[[ DATASET RECORDS, beginning ]]

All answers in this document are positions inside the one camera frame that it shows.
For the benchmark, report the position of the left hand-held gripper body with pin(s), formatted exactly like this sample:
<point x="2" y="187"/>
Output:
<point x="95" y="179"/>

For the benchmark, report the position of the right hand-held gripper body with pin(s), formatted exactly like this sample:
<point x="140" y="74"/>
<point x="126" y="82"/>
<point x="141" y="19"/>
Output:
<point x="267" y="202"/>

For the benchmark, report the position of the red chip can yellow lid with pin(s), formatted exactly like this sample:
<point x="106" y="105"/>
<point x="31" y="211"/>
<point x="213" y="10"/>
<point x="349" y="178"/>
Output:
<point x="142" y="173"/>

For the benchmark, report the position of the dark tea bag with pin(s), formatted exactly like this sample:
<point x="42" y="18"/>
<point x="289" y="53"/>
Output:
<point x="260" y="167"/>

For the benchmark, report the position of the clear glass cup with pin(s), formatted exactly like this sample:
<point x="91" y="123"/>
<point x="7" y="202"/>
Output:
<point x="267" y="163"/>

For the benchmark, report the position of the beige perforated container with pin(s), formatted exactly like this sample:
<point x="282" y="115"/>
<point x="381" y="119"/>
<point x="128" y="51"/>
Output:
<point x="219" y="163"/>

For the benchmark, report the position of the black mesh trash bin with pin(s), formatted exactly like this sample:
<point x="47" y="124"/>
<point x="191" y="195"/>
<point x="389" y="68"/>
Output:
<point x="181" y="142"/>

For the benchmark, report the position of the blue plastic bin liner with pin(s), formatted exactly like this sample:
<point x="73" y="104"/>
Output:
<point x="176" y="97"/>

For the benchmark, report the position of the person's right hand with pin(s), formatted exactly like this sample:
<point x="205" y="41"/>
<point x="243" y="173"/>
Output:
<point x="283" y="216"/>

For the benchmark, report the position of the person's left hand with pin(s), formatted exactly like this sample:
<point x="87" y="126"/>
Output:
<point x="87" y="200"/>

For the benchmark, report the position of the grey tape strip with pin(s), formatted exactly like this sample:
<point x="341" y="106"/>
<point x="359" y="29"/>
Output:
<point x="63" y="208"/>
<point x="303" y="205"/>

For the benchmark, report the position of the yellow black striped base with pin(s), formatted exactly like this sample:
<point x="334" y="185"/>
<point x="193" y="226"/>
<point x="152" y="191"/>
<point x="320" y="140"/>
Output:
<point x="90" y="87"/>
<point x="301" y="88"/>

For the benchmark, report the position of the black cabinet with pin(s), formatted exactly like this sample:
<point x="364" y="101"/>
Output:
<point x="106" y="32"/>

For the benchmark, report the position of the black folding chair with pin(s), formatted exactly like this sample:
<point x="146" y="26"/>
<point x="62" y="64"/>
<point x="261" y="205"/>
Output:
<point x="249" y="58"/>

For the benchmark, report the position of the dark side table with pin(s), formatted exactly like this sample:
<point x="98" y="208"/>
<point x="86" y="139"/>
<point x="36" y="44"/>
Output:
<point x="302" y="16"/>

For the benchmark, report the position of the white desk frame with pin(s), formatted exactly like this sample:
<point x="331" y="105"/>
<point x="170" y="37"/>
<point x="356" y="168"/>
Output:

[[ DATASET RECORDS, end ]]

**BRIEF**: From the listing above, return every line that contains the word "black".

**FINAL ANSWER**:
For the benchmark, report the position of the black mesh trash bin with pin(s), formatted exactly like this sample:
For the benchmark, report the position of the yellow black striped base with pin(s), formatted exactly like this sample:
For the benchmark, report the position of the black cabinet with pin(s), formatted exactly like this sample:
For the benchmark, report the position of the black folding chair with pin(s), formatted exactly like this sample:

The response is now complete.